Y vislumbré mi propio
funeral. Un funeral donde sólo asistiría mi primo Benjamín y su mujer. Mi
vecina Paquita y al cual mi padre no podría asistir, porque estaría esperando
que mi madre saliera del baño para ir a pasear por el paseo de Gràcia. Vi como me metían en un ataúd de
pino, muy sencillo y con una gran cruz en la tapadera, guardián inmóvil de mi
cuerpo ya inerte, y vi también como el párroco Juan, que oficializaba la
ceremonia, leía los pasajes de Lucas 3:12 y Mateo 1:05 de la Biblia, que eran
mis preferidos. Y vi como desde arriba, la foto de mi madre escudriñaba mi
pijama de madera eterno, mientras recordaba eso que me contó hace tanto
tiempo...
Me contó que las estrellas son las almas de todas las
personas que habían sido fieles a Cristo, y que se habían ganado la vida eterna
a pesar de que han muerto, y que cuidan a los suyos desde los cielos y les
guardan de lo malvado.
¿Como si en el
firmamento hubiera sitio para tantos, no?
Y, ¿que pasaba con
todas las personas justas que habían nacido antes de Cristo? ¿Ellas no tenían
derecho de estar ahí? ¿Y si nos guardaban de lo malvado y perverso, porqué
habían guerras? ¿Porqué Paula me dejó? ¿Porqué Madre se fue antes que Padre, si
ella estaba cuerda y el no es consciente de nada?

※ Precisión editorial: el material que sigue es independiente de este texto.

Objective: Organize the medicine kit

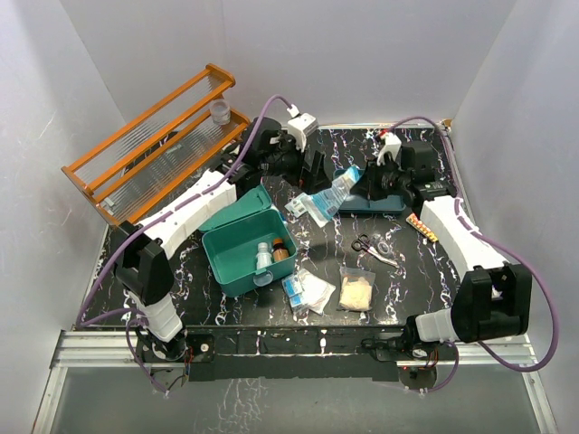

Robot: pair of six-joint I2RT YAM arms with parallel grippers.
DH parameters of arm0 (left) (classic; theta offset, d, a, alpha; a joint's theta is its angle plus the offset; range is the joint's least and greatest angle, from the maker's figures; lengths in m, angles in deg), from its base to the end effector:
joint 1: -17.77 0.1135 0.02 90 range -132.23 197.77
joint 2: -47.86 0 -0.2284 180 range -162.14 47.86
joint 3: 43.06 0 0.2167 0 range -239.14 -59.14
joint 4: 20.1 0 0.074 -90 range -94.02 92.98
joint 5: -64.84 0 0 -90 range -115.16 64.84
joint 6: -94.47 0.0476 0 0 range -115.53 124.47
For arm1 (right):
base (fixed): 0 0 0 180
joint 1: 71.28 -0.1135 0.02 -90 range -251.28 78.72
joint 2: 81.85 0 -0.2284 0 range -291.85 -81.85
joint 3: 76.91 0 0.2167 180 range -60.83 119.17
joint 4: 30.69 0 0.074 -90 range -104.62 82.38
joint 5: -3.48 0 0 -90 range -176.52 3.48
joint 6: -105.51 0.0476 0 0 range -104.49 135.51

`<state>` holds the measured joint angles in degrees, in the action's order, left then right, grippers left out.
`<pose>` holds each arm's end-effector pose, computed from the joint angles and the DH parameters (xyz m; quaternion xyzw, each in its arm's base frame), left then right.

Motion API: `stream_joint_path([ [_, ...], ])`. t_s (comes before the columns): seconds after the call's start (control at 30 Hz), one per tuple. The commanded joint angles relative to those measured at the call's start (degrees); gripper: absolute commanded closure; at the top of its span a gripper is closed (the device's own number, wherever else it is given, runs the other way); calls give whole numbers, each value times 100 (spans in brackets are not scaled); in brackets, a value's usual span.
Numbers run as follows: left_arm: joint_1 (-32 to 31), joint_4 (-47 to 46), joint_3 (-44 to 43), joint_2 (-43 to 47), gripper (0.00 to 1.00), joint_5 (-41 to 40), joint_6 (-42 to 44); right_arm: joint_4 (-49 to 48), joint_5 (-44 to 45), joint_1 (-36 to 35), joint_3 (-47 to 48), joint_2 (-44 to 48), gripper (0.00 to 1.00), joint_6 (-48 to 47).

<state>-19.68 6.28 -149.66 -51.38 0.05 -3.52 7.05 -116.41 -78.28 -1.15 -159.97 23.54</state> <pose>0.2911 -0.2485 0.3285 0.3246 0.7363 -0.3827 0.4540 0.2727 0.0574 0.2538 -0.1009 0.8769 0.2851 0.3735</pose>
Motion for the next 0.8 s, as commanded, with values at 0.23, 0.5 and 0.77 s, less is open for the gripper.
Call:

Y entonces comprendí que lo único que sube al cielo cuando
mueres, son las flatulencias que sueltan las lombrices cuando devoran tus
despojos dentro del ataúd. Y que esto seguirá siendo así.
Una lagrima corrió
por mi mejilla cuando pensé en todo el tiempo perdido caminando a la parroquia
para ver misa, tanto tiempo perdido rezando, tanto tiempo perdido confesándome
y haciendo el bien. Tanto tiempo sin disfrutar...
Tiempo...
Quien lo tuviera.
Y el cielo pipermint se tiñó de un negro mortífero. Negro
que nunca se fue. Nunca se fue para mi.